Engineering tensile behavior of hybrid carbon fiber/self-reinforced polypropylene composites by bio-inspired fiber discontinuities

Abstract Carbon fiber layer failure is vital for the tensile behavior of interlayer hybrid carbon fiber (CF)/self-reinforced polypropylene (SRPP) composites. Introducing cuts, termed here as discontinuities, into the carbon layer is a promising way to tailor its failure behavior. Inspired by structural features of biological composites, we designed and produced hybrid composites with hierarchical and polygonal arrangements of discontinuities in the carbon layer. Increasing the number of levels in the hierarchical patterns delayed the onset of carbon layer failure, hence improving the damage resistance of the hybrid composites. A progressive carbon layer failure was achieved with the polygonal patterns by creating a transition from fiber bundle pull-out to fiber bundle fracture. Spreading the polygonal patterns throughout the specimen resulted in a unique diffused delamination distribution that has not been reported in the literature.

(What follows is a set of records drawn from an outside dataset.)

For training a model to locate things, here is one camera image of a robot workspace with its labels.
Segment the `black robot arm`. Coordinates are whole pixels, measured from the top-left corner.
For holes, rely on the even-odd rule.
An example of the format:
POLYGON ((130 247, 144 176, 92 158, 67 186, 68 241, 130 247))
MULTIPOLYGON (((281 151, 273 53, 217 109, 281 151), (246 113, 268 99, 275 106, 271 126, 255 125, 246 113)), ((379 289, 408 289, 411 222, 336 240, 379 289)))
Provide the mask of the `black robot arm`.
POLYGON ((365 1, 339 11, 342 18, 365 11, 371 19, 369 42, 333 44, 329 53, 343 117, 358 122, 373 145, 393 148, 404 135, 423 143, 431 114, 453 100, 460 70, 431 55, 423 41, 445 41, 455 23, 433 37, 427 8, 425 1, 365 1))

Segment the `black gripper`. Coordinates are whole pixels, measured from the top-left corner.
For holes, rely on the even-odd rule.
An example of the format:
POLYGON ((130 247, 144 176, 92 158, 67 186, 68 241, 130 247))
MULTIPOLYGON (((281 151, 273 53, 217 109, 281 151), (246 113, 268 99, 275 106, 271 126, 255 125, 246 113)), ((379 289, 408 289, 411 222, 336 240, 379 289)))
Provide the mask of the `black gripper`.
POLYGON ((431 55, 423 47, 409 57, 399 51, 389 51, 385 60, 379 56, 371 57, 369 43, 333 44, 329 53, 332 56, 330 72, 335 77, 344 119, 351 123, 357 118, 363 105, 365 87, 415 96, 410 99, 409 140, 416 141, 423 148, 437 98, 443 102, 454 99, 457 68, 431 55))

Pseudo-ductile behavior was achieved by creating dispersed fiber bundle pull-out with the fully dispersed polygonal patterns. The resulting hybrid CF/SRPP composites demonstrated a rare combination of stiffness (10 GPa) and ductility (∼16% failure strain) with a pseudo-ductile strain over 14%. This paper delivers and proves the concept of utilizing discontinuities to engineer the tensile behavior of hybrid composites.